Mains Paper 3: Environment | Conservation, environmental pollution and degradation, environmental impact assessment
From UPSC perspective, the following things are important:
Prelims level: Not much
Mains level: Winter air pollution caused by stubble burning
- A recent study says that the enforcement of the ban on stubble burning isn’t an only feasible solution.
Ground zero reality
- On average, about 20 million tonnes of straw are generated in Punjab, and they barely have two to three weeks to dispose them off and prepare the fields for the next crop.
- Hence the popularity of deploying stubble-burning as a quick and cheap solution.
- For about a decade now the Centre has held this practice responsible for the abysmal air quality in the capital in winter.
Ban not a solution
- According to the team, the government’s efforts earmarking funds for specialized farming equipment (for straw management) or enforcing the state-led ban on the practice are unlikely to solve the problem.
- Farmer cooperative groups a key link between government and farmers ought to be playing a more active role in educating farmers.
- The main message is that farmers are not to blame (for the pollution crisis).
- There are deeper causes beyond economic incentives or awareness about the health consequences of burning at play.
Govt. measures so far
- The Centre has spent about ₹600 crore in subsidizing farm equipment via village cooperatives to enable farmers to access them and avoid stubble burning.
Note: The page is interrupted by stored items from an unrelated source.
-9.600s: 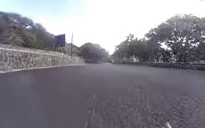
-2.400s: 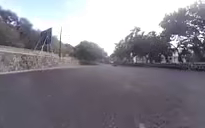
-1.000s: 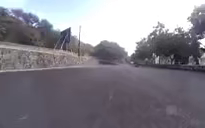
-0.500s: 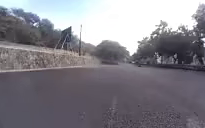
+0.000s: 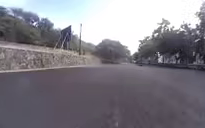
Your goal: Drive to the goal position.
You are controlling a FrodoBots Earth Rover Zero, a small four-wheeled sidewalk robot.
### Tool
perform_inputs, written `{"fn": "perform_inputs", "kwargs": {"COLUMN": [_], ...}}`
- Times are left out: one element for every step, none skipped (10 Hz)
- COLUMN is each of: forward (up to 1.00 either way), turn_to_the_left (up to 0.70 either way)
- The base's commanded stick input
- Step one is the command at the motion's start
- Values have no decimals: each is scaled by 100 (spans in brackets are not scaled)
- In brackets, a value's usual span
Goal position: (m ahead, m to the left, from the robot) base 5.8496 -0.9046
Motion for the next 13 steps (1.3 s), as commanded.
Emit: {"fn": "perform_inputs", "kwargs": {"forward": [70,70,70,70,70,70,70,70,70,70,70,70,70], "turn_to_the_left": [0,0,0,0,0,0,0,0,0,-18,-32,-23,-8]}}
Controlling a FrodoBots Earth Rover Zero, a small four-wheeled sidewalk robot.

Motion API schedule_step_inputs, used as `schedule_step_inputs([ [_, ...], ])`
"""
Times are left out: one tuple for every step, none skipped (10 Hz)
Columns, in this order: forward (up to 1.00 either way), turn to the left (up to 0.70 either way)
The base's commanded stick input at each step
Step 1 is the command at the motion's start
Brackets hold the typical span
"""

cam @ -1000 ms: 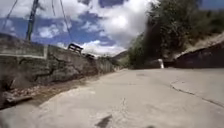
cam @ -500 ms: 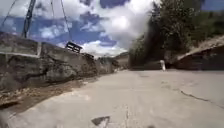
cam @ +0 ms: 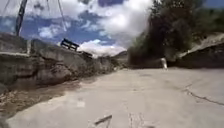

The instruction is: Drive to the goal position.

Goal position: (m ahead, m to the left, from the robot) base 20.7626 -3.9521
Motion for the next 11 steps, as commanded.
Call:
schedule_step_inputs([
  [0.7, 0.0],
  [0.7, 0.0],
  [0.7, 0.0],
  [0.7, 0.0],
  [0.7, 0.0],
  [0.7, 0.0],
  [0.7, 0.0],
  [0.7, 0.0],
  [0.7, 0.0],
  [0.7, 0.0],
  [0.7, 0.0],
])
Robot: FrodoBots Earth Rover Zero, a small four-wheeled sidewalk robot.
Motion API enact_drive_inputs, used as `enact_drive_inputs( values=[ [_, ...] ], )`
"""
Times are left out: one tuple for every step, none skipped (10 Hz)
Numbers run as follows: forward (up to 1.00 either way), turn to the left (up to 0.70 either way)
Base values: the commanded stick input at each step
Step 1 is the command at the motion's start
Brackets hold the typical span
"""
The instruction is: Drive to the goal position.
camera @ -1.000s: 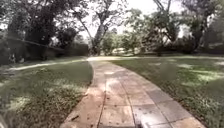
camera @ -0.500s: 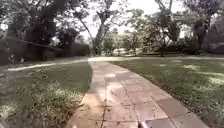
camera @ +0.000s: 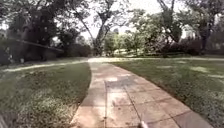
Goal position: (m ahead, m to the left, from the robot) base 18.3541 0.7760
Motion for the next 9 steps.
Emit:
enact_drive_inputs(
  values=[
    [0.70, -0.32],
    [0.70, -0.11],
    [0.70, -0.05],
    [0.70, 0.00],
    [0.70, 0.00],
    [0.70, 0.00],
    [0.70, 0.00],
    [0.70, 0.00],
    [0.70, 0.00]
  ],
)
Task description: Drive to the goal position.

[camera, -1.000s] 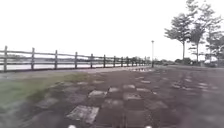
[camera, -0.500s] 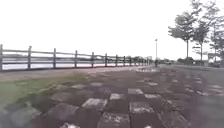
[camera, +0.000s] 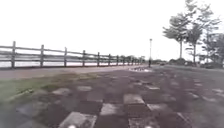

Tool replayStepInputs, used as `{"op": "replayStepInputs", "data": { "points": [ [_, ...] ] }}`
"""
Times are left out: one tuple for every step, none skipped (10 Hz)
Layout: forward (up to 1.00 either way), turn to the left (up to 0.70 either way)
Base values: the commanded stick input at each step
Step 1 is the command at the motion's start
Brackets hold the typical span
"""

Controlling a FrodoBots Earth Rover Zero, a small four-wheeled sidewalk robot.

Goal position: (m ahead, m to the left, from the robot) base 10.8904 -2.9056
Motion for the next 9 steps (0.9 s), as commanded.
{"op": "replayStepInputs", "data": {
  "points": [
    [1.00, 0.00],
    [1.00, 0.00],
    [1.00, 0.00],
    [1.00, 0.00],
    [1.00, 0.00],
    [1.00, 0.00],
    [1.00, 0.00],
    [1.00, 0.00],
    [1.00, 0.00]
  ]
}}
- In 2018, Punjab had disbursed about 8,000 farm implements to individual farmers and set up 4,795 custom hiring centers, from where such machinery could be leased.
- However, the success of these efforts has been mixed, even though stubble-fires in 2018 were fewer than in 2017 and 2016, according to satellite maps by independent researchers.
What do researchers say?
- The researchers found that farmers who had bigger landholdings were more likely to burn straw.
- Those who used harvesters (for cutting the straw) as opposed to manual labourers were more likely to engage in burning.
- On average, the input costs of farmers who burned straw were about ₹40,000 per acre and those who didn’t about ₹25,000 per acre.
- However the incomes of those who burned and those who didn’t were closer about ₹60,000 and ₹50,000 respectively.
- There needs to be greater participation by village cooperatives in being able to impose social norms that would dissuade burners.
- Only educating farmers about the monetary costs of burning stubble can address the environmental crisis triggered every year.